Those videos got millions of views, but alot of the people who made them are very quiet now.

Here’s why they missed the point.

Bitcoin has a hard cap of 21 million coins, with no CEO that can dilute your shares, and no government that can print more of it. Not even Bitcoin’s inventor, assuming he’s still alive, can force a change in the code unless the majority of Bitcoin’s network agrees to it.

That is the whole point of Bitcoin, not just a special feature.

People who understood that were not surprised when Bitcoin became a reserve asset. They were just waiting for everyone else to catch up.

Countries may be later than tech nerds in adopting Bitcoin, but they almost certainly will be ahead of the masses of boomers and NPCs.

Bitcoin Holdings by Country — CoinFlows

So what does a Bitcoin reserve actually do for a country?

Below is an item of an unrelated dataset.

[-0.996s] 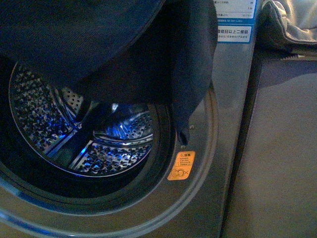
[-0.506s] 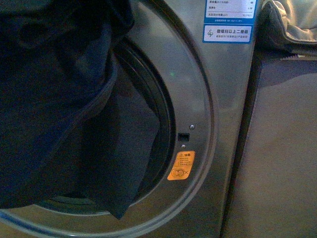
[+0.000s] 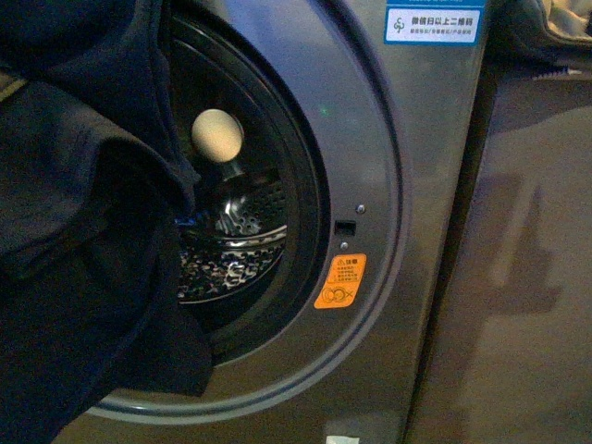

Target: Put clothes into washing machine

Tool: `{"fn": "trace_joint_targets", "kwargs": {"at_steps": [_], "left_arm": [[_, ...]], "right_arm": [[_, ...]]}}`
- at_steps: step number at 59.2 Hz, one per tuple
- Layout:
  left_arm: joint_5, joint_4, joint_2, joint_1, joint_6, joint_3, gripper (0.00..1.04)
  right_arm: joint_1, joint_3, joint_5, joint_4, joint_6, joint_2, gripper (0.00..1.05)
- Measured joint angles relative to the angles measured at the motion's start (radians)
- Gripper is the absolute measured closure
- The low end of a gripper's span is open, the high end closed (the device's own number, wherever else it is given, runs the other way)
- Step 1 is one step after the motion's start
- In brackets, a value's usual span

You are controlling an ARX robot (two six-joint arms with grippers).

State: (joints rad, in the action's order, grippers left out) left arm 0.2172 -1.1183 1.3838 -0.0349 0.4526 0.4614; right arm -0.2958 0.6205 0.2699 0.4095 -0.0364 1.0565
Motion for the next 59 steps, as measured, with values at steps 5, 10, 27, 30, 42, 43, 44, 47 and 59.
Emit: {"fn": "trace_joint_targets", "kwargs": {"at_steps": [5, 10, 27, 30, 42, 43, 44, 47, 59], "left_arm": [[-0.013, -0.027, 0.045, -0.006, -0.01, -0.002, 0.98], [-0.025, -0.057, 0.093, -0.016, -0.024, -0.002, 0.98], [-0.092, -0.121, 0.347, -0.051, -0.064, 0.052, 0.98], [-0.099, -0.128, 0.378, -0.053, -0.069, 0.067, 0.98], [-0.152, -0.135, 0.526, -0.066, -0.091, 0.204, 0.98], [-0.158, -0.13, 0.54, -0.066, -0.093, 0.223, 0.98], [-0.164, -0.125, 0.552, -0.066, -0.097, 0.241, 0.98], [-0.184, -0.099, 0.597, -0.066, -0.116, 0.314, 0.98], [-0.234, 0.013, 0.727, -0.066, -0.144, 0.512, 0.98]], "right_arm": [[0.027, -0.062, -0.018, 0.029, 0.015, -0.052, 0.43], [0.055, -0.12, -0.035, 0.054, 0.023, -0.102, 0.53], [0.132, -0.314, -0.115, 0.101, 0.033, -0.229, 0.96], [0.14, -0.33, -0.121, 0.103, 0.033, -0.243, 1.01], [0.182, -0.418, -0.161, 0.106, 0.035, -0.331, 1.02], [0.187, -0.426, -0.165, 0.106, 0.035, -0.341, 1.02], [0.19, -0.435, -0.169, 0.105, 0.035, -0.35, 1.02], [0.206, -0.461, -0.187, 0.098, 0.035, -0.383, 1.02], [0.292, -0.513, -0.264, 0.064, 0.035, -0.471, 1.02]]}}
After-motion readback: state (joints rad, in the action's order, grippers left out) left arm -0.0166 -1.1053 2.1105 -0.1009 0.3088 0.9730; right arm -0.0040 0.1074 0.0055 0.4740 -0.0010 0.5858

Well the U.S. national debt currently sits at over $38 trillion, and in 2024, it was climbing by about $1 trillion every 100 days. Anything that can help the country pay off the debt would strengthen its financial position.

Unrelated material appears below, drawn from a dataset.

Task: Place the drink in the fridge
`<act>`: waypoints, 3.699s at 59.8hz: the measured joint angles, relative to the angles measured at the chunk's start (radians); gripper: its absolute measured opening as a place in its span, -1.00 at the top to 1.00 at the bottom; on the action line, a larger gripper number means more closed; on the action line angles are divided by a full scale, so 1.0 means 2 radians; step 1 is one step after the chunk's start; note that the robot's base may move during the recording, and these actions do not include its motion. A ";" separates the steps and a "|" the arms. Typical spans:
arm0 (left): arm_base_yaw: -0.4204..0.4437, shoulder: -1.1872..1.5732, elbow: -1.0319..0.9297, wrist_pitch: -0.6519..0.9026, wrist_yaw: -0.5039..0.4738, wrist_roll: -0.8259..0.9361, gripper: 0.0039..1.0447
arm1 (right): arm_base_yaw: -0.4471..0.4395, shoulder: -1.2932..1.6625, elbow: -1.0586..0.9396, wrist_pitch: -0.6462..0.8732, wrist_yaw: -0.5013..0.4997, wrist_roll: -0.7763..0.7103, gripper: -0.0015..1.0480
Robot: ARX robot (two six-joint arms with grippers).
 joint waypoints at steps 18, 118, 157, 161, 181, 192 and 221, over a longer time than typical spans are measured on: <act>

To fight off larger amounts of debt, a strategy is to hold on to assets that gain in value faster than new money is being printed.

So again, it is not surprising that the government chose an asset that has outperformed every major currency, commodity, and stock index over the last decade.

The fixed supply of Bitcoin also makes it scarcer than gold. There are only 21 million coins, compared to gold reserves that grow by roughly 3 300 tonnes per year as new deposits are mined.

The U.S. Bitcoin Reserve which was established in early 2025, currently holds about 207 000 BTC, worth around $16 billion.

The government has committed to a no-sell policy. These coins are being treated as a long-term store of value, not a trading position.

That policy decision is actually more important than the purchase itself. It signals to every other country on earth that the world’s reserve currency issuer is treating Bitcoin like a sovereign asset, not a speculative bet.

So now we know that the race has already started, the question in geopolitics is “Which countries are moving, and how fast?”

Well the most aggressive mover is actually El Salvador, which holds more than 7 500 Bitcoin worth around $600 million, and has made over a 100% profit on its initial purchases.

They also have a legendary policy of buying 1 Bitcoin every day. This is called dollar cost averaging, where you buy a specific amount every day, week, or month, no matter the price.

Even though El Salvador is a small country, they are showing great discipline and a head start to this race.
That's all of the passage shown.